Tuesday, November 12, 2013

E Pluribus Verbi

Too many cooks may spoil the broth, but how many authors are too many when collaborating to write an article?  To explore this quandry, my colleagues, Bill Tomlinson (University of California, Irvine), Joel Ross (University of Puget Sound), Paul Andre (Carnegie Mellon University), Eric P. S. Baumer (Cornell University), Donald J. Patterson (University of California, Irvine), Joseph Corneli (Independent), Martin Mahaux (Independent), Syavash Nobarany (University of British Columbia), Nithya Sambasivan (Independent), Marco Lazzari (University of Bergamo), Birgit Penzenstadler (Technische Universität München), David J. Callele (Independent), Gary M Olson (University of California, Irvine), M. Six Silberman (Independent), Marcus Ständer (Darmstadt University of Technology), Fabio Romancini Palamedi (Independent), Albert Ali Salah (Boğaziçi University), Eric Morrill (Independent), Xavier Franch (University of Puget Sound), Florian 'Floyd' Mueller (Independent), Joseph 'Jofish' Kaye (Independent), Rebecca W. Black (University of California, Irvine), Marisa L. Cohn (University of California, Irvine), Patrick C. Shih (University of California, Irvine), Johanna Brewer (Independent), Nitesh Yashbir Goyal (Independent), Pirjo Näkki (VTT Technical Research Centre of Finland), Jeff Huang (Independent), Nilufar Baghaei (Independent), and Craig Saper (The Hilltop Institute at UMBC), and I collaboratively coauthored an article entitled "Massively Distributed Authorship of Academic Papers" that was published on February 17, 2013, in ACM Conference on Human Factors in Computing Systems (CHI 2012) Extended Abstracts (alt.chi)Here is the abstract:
Wiki-like or crowdsourcing models of collaboration can provide a number of benefits to academic work.
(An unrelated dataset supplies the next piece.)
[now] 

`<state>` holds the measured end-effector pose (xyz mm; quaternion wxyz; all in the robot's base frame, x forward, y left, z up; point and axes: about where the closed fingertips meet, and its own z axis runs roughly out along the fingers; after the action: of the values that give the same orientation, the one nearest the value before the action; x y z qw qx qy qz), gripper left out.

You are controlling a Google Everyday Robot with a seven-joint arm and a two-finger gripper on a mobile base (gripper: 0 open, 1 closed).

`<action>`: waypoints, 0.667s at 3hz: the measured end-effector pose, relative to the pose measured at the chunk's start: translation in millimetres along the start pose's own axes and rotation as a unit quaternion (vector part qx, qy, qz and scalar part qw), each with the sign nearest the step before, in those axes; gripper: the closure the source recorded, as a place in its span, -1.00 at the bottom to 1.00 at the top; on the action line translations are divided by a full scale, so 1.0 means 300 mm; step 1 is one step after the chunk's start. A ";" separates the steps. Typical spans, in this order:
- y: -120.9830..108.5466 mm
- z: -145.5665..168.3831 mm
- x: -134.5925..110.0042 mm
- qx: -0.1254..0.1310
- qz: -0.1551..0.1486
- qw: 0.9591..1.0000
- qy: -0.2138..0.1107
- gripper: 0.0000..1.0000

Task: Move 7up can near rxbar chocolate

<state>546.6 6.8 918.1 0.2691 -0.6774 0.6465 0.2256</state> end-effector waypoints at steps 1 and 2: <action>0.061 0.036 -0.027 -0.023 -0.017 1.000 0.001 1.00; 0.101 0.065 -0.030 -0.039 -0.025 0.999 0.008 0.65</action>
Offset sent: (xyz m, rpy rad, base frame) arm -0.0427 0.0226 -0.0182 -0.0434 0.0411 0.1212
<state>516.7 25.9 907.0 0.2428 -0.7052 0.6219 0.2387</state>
These techniques may engage expertise from different disciplines, and potentially increase productivity. This paper presents a model of massively distributed collaborative authorship of academic papers. This model, developed by a collective of 31 authors, identifies key tools and techniques that would be necessary or useful to the writing process. The process of collaboratively writing this paper was used to discover, negotiate, and document issues in massively authored scholarship. Our work provides the first extensive discussion of the experiential aspects of large-scale collaborative research.
Our full article is available for free download on SSRN.  Thank you very much to all of my talented and cooperative coauthors who made this experiment in collaborative writing a pleasure.  Bill Tomlinson deserves massive and special praise for deftly coordinating the creation of the article.